_Exercise prompt_
In the material below, find each line that contains the word "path" and copy it.

----------

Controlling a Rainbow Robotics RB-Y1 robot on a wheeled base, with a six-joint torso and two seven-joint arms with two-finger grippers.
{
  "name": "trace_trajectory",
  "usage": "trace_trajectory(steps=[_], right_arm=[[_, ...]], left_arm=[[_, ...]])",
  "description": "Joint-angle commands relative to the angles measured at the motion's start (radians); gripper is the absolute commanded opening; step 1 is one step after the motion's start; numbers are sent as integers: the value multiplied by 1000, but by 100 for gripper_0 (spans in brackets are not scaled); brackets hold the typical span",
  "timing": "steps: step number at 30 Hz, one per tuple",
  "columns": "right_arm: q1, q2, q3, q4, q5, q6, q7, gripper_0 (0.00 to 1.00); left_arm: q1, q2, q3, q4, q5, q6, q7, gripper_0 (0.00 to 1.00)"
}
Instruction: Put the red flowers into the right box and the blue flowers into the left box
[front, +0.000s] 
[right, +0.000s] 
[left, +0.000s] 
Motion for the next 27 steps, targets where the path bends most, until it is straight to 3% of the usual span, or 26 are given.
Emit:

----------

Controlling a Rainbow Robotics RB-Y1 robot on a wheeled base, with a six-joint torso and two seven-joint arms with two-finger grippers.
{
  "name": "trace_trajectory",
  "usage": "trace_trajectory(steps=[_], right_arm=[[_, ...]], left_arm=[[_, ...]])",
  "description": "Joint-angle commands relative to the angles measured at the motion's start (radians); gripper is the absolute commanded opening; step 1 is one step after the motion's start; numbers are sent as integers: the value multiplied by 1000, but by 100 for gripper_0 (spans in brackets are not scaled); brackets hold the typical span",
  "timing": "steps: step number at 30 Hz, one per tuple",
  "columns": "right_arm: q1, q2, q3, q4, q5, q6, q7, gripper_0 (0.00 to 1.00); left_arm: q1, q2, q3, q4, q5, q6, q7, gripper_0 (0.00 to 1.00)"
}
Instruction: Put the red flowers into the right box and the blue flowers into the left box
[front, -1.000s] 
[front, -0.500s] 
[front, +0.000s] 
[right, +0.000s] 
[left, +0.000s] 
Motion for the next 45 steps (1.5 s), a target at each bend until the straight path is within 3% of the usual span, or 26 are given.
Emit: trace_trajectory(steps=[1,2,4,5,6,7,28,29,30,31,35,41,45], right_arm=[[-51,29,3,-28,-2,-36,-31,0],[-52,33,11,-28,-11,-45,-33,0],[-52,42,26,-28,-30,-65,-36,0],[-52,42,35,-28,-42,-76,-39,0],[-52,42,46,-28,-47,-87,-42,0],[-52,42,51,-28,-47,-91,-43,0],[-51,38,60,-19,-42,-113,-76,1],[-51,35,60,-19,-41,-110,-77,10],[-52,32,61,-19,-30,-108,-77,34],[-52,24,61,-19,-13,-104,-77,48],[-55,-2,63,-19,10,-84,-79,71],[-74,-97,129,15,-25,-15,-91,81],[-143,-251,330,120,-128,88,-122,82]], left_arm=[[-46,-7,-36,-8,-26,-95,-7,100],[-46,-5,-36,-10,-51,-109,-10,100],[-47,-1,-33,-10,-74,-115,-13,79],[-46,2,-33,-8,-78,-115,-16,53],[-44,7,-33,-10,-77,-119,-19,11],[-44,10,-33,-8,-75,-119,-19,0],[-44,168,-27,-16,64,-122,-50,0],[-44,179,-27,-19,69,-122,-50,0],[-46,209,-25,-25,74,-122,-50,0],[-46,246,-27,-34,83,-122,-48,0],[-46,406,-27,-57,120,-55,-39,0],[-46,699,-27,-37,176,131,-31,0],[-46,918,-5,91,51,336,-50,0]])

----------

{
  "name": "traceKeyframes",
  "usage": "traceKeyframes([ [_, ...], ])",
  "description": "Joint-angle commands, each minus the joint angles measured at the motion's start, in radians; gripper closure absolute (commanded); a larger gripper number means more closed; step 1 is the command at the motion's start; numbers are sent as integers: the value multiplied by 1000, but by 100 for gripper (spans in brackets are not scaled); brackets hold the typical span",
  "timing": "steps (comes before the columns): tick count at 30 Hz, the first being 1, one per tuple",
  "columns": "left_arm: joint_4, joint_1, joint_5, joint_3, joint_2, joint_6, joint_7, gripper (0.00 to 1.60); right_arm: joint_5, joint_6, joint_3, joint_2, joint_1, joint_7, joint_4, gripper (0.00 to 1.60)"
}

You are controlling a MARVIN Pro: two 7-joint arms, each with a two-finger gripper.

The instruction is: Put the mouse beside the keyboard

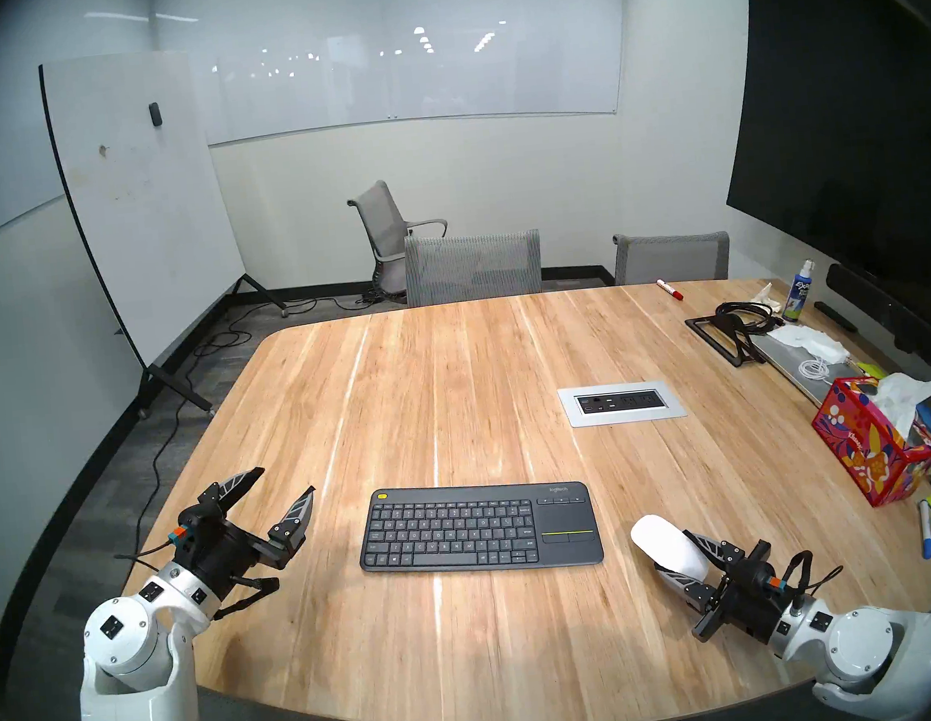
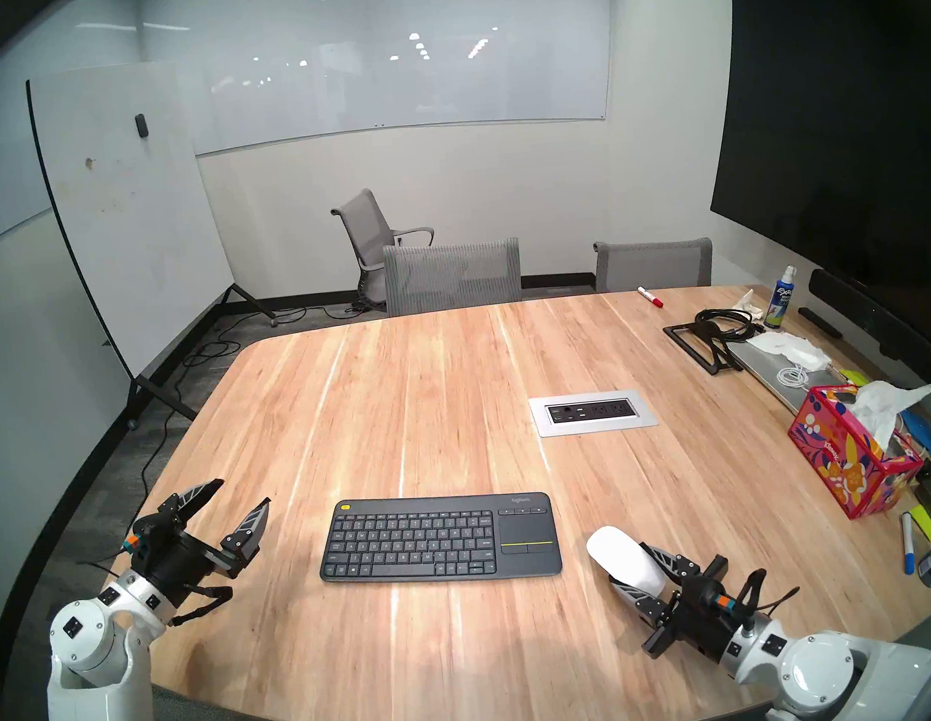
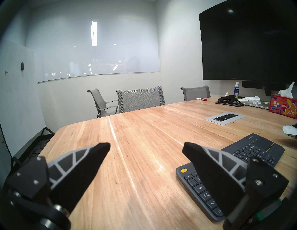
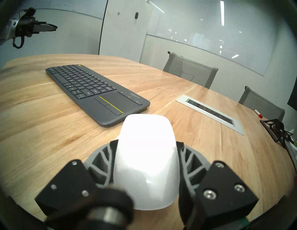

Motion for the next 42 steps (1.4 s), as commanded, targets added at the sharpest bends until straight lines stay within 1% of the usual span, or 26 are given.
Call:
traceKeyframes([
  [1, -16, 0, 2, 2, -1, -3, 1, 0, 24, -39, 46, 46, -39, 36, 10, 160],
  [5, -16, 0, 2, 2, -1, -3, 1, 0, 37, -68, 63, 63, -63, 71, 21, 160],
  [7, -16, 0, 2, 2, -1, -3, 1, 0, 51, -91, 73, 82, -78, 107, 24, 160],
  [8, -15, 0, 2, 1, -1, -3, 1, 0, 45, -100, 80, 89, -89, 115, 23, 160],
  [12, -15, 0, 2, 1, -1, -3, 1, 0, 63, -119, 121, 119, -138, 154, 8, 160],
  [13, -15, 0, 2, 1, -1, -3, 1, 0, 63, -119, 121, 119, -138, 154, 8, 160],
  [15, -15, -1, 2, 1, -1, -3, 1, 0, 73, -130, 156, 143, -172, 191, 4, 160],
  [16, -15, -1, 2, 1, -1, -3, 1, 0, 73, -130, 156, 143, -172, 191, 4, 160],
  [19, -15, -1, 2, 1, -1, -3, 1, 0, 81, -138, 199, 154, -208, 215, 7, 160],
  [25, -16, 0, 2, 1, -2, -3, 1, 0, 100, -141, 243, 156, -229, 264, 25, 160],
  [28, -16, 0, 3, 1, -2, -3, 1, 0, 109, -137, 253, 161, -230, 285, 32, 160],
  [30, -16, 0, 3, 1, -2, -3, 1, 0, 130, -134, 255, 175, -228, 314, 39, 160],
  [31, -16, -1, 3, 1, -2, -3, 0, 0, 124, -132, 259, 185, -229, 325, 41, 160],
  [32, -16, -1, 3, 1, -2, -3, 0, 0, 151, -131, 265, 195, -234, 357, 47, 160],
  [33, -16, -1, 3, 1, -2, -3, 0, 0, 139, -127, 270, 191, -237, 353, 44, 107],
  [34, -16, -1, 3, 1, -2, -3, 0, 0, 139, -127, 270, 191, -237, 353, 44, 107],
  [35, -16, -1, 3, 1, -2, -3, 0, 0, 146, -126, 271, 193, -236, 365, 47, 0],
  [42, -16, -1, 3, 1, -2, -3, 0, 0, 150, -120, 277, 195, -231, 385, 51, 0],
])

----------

_Expected answer_
Motion for the next 27 steps, targets where the path bends most, until it is straight to 3% of the usual span, or 26 are given.
Motion for the next 45 steps (1.5 s), a target at each bend until the straight path is within 3% of the usual span, or 26 are given.

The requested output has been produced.